_TASK TO CARRY OUT_. List, from the lines below, each one with "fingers" in it.
━━━
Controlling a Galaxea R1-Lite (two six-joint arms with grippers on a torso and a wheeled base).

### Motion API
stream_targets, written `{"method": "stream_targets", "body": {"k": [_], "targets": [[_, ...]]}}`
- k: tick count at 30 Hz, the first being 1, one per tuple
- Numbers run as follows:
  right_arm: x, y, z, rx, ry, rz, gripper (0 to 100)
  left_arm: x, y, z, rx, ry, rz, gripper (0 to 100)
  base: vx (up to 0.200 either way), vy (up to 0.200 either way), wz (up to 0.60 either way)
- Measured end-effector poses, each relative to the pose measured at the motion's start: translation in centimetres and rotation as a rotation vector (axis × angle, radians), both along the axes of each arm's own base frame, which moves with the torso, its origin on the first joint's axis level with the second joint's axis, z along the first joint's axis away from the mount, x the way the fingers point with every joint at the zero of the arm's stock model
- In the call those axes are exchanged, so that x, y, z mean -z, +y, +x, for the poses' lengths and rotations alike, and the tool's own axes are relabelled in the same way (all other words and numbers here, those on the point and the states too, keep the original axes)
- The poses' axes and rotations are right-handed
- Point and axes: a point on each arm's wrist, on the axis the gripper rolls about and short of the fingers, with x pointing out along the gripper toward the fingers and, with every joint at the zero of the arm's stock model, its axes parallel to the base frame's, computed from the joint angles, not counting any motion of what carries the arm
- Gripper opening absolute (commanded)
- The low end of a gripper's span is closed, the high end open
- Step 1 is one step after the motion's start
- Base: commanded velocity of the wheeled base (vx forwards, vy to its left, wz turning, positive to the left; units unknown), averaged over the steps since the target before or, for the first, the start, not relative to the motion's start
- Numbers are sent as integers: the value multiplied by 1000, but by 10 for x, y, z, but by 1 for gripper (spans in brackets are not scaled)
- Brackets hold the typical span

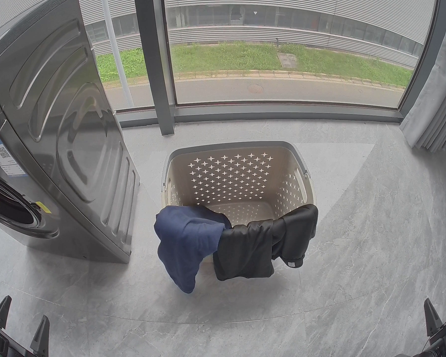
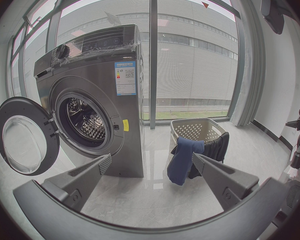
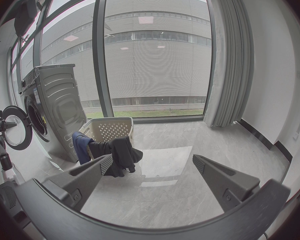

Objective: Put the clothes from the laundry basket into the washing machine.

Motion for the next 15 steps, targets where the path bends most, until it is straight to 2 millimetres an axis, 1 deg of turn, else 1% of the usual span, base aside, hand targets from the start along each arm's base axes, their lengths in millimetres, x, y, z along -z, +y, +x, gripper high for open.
{"method": "stream_targets", "body": {"k": [15], "targets": [[1,0,0,1,6,1,100,0,0,0,-1,0,1,100,0,0,0]]}}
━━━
_SOLUTION TO THE PROBLEM_.
- Measured end-effector poses, each relative to the pose measured at the motion's start: translation in centimetres and rotation as a rotation vector (axis × angle, radians), both along the axes of each arm's own base frame, which moves with the torso, its origin on the first joint's axis level with the second joint's axis, z along the first joint's axis away from the mount, x the way the fingers point with every joint at the zero of the arm's stock model
- Point and axes: a point on each arm's wrist, on the axis the gripper rolls about and short of the fingers, with x pointing out along the gripper toward the fingers and, with every joint at the zero of the arm's stock model, its axes parallel to the base frame's, computed from the joint angles, not counting any motion of what carries the arm

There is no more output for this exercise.